Step 1: Install kubeqa
kubeqa is distributed as a single Go binary. No cluster-side agents, no Helm charts, no CRDs to install. It talks to the Kubernetes API using your existing kubeconfig.
macOS (Homebrew):
brew install nomadx-ae/tap/kubeqa
Linux:
curl -sSL https://get.kubernetes.qa | bash
From source:
go install github.com/nomadx-ae/kubeqa@latest
Verify the installation:
$ kubeqa version
kubeqa v0.9.0 (go1.22, linux/amd64)
kubeqa uses your default kubeconfig (~/.kube/config) automatically. If you use a non-default path, set the KUBECONFIG environment variable or pass --kubeconfig to any command.
$ kubeqa cluster info
Cluster: minikube
Server: https://192.168.49.2:8443
Version: v1.30.0
Nodes: 1
Pods: 22 (across 4 namespaces)
Access: read-only verified ✓
kubeqa only needs read access to your cluster. It never creates, modifies, or deletes resources during health scans or compliance audits. The chaos module does require write access to the target namespace, but only when you explicitly run chaos experiments.

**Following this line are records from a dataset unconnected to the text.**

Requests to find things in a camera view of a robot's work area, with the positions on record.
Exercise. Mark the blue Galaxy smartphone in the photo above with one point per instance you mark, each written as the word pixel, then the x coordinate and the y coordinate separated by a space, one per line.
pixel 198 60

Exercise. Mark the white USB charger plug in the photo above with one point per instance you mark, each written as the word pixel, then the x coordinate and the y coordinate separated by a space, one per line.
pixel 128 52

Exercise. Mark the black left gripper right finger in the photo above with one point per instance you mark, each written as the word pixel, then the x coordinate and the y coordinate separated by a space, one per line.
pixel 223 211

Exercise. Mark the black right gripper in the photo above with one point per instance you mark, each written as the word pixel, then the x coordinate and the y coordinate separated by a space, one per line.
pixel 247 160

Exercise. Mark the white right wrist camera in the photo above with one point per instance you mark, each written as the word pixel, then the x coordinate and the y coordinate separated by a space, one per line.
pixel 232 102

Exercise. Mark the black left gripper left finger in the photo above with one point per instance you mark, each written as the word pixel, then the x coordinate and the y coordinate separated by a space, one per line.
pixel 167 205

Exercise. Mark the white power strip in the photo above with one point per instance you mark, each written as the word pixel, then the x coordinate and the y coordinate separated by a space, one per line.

Step 2: Run your first health scan
The cluster health scanner evaluates your cluster across eight dimensions and produces an overall health score.
$ kubeqa health scan
That is the entire command. kubeqa scans every namespace (excluding kube-system by default) and generates a report:
Cluster Health Score: 72/100
Dimension Score Findings
─────────────────────────────────────
Resources 65/100 8 pods without resource limits
Security 78/100 2 privileged containers, 3 root users
Networking 85/100 1 service without network policy
Storage 92/100 1 PVC near capacity (87%)
Availability 58/100 4 single-replica deployments
Observability 70/100 6 pods without readiness probes
Configuration 80/100 3 configmaps with large payloads
Cost Efficiency 88/100 2 over-provisioned deployments
Top 5 Recommendations:
1. Add replicas to single-replica deployments in production
2. Define resource limits for all workloads
3. Add readiness probes to pods missing them
4. Remove privileged security contexts
5. Add network policies to exposed services
Understanding the health score
Each dimension is scored from 0 to 100. The overall score is a weighted average, with security and availability weighted higher than cost efficiency and configuration. You can customize the weights in your kubeqa config file.
The scoring is deterministic - the same cluster state always produces the same score. This makes the health score useful as a tracked metric over time.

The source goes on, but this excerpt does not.